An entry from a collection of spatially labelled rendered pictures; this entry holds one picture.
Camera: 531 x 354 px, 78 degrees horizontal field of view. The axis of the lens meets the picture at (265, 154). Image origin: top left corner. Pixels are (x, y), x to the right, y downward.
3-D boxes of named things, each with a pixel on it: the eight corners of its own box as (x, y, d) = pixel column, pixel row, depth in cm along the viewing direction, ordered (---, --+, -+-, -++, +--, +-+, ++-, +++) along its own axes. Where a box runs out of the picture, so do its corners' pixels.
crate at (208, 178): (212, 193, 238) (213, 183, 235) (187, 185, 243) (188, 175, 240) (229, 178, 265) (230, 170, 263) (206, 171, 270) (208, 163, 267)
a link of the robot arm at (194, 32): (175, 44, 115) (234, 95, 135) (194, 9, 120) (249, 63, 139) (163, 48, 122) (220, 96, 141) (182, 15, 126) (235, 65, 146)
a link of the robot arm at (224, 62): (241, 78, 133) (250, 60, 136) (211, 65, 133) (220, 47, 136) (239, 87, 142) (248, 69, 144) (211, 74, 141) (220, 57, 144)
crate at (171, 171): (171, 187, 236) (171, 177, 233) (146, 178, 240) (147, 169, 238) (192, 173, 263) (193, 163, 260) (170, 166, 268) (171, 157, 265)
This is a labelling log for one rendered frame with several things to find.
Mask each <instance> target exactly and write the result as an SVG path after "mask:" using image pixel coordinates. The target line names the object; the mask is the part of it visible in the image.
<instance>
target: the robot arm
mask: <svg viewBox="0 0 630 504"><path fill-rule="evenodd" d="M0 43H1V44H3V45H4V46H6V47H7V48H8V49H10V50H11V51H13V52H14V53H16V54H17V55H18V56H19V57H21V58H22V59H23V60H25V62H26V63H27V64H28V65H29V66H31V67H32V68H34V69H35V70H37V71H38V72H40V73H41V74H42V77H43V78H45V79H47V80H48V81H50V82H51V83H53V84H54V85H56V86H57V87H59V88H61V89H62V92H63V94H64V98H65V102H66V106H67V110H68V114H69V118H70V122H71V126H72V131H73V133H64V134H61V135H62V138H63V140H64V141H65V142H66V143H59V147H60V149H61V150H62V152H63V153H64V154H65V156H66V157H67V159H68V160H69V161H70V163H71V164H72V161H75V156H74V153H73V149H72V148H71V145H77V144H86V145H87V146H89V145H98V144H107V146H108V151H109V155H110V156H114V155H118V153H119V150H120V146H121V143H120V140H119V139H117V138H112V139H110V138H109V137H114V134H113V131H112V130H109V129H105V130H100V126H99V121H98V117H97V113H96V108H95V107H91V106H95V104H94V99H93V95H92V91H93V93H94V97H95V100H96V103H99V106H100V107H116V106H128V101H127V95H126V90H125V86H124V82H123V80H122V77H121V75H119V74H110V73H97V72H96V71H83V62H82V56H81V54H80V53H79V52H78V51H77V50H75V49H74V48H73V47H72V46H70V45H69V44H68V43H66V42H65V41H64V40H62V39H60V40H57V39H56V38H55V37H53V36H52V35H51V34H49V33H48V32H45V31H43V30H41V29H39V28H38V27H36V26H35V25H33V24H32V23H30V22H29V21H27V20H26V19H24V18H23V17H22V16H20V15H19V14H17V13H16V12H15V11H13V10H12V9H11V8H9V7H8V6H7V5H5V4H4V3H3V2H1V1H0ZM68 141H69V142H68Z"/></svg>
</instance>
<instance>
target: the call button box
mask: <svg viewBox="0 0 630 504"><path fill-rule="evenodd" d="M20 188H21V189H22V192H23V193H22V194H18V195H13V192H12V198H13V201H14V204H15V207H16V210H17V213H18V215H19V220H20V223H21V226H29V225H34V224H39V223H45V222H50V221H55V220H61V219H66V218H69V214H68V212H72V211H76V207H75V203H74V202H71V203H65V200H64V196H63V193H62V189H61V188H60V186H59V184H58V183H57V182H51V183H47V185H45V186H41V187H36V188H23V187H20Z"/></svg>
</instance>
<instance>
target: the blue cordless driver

★ ★ ★

Select and copy every line of the material that holds the string "rendered".

### PROBLEM SOLUTION
An entry from a collection of spatially labelled rendered pictures; this entry holds one picture.
This is a labelling log for one rendered frame with several things to find.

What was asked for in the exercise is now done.